Part 1 - Part 2 - Part 3 - Part 4 - Part 5 - Part 6 - Part 7 - Part 8
OK, so there's plenty of hype at the moment for ASP.NET developers to "leverage the platform"...being SharePoint and a really flash (I mean silverlight) interface for them to click around on with the title "Do Less. Get More. Develop on SharePoint". This made me cringe after the last couple of weeks I've had on my current project and also with respect to these posts I've been putting up.
The site tries to push ten key aspects of SharePoint you get OOTB. Of which I have covered: Web Parts, Data Lists, Event Handlers and Custom Content Types already. I'll stress that I've only really scratched the surface on what these things can do, what I've shown you so far are the basics.
Now SharePoint isn't alone in this space...SharePoint sits on top of the .NET Framework, IIS and SQL much like other products out there. Some of which based on templates make it easy to generate database schemas, CRUD stored procedures, .NET DALs, .NET web services, ASP.NET presentation layers with a few clicks such as CodeSmith, MyGeneration, etc. Now granted you don't get User Management, Workflow engine...but you certainly can get Navigation and Page Branding with ASP.NET (although it has been extended with SharePoint).

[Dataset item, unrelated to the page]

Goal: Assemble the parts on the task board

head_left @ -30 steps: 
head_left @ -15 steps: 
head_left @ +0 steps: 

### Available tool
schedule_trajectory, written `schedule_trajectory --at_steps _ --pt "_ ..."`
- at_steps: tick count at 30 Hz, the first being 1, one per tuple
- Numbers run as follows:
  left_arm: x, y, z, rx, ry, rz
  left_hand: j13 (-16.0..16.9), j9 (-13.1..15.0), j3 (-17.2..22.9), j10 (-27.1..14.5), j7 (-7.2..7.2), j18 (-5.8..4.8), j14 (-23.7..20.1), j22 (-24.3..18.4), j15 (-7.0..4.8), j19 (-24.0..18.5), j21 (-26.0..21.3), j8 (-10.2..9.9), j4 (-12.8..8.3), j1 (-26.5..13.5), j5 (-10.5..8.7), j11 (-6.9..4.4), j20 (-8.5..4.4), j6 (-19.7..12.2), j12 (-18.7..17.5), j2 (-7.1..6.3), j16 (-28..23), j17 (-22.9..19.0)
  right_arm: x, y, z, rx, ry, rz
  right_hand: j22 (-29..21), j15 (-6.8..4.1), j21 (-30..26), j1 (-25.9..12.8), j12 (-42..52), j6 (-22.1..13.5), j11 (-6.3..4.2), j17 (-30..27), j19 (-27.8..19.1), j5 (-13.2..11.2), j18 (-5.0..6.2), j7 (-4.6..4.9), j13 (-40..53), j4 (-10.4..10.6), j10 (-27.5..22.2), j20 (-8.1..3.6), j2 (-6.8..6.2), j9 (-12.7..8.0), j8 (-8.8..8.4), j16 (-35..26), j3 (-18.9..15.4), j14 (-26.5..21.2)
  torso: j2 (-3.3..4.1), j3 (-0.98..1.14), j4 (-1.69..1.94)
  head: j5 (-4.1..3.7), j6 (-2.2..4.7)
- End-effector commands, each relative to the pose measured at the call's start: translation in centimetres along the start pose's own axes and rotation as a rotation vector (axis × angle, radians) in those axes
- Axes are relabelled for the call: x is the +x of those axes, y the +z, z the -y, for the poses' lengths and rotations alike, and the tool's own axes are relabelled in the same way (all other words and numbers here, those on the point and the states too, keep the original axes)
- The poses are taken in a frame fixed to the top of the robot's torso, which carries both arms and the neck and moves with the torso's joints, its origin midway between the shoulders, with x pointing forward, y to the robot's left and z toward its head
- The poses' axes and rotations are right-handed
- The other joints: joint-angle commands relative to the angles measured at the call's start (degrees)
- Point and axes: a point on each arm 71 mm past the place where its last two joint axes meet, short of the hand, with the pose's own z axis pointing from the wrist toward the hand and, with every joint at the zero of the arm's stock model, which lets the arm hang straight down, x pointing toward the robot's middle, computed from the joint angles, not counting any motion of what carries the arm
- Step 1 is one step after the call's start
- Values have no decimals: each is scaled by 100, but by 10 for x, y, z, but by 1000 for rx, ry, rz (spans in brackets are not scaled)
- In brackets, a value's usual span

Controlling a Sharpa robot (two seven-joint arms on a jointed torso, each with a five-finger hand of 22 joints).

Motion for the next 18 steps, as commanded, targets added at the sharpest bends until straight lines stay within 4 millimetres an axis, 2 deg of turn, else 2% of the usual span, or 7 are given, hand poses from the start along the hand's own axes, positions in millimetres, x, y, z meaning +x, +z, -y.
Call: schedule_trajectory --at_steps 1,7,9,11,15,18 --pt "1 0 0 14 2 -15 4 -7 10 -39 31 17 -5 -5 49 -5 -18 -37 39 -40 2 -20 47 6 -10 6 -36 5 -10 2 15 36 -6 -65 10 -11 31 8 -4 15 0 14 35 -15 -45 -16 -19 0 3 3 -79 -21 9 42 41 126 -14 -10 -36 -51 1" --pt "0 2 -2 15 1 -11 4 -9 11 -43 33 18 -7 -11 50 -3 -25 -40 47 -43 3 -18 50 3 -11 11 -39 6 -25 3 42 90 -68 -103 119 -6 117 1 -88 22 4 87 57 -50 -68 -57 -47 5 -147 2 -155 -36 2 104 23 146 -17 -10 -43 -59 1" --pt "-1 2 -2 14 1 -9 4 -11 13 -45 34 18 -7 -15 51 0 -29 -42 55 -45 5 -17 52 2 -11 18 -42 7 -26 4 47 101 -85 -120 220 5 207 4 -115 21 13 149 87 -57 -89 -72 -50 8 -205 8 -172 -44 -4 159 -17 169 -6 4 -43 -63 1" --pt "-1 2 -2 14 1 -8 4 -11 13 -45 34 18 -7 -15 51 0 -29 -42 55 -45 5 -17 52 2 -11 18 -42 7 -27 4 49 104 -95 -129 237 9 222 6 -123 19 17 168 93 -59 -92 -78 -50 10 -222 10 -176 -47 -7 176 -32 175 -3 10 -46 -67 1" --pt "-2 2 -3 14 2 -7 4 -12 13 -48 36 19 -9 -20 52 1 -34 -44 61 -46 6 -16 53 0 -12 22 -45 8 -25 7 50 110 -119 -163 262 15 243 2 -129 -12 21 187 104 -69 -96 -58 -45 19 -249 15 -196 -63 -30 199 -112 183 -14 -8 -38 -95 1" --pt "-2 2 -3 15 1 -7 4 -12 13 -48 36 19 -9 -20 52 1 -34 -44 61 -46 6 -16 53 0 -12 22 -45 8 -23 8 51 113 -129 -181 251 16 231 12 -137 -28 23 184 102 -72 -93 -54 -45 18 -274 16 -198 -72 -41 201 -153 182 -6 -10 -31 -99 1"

Underpinning all of the ten really is the SharePoint Lists (SPList) at the core of:
- Pages for navigation - yes pages are stored in a list
- Web Parts - web parts are stored in a gallery that is a list
- Event Handlers - not all event handlers hang off lists, but a lot of the reasons for using them would be
- Workflow - see event handlers
- Custom Content Types - the underlying List schemas
As an example of this OOTB platform I decided to use my new found love of Powershell to generate some sample data in my Schedule list I created in previous posts.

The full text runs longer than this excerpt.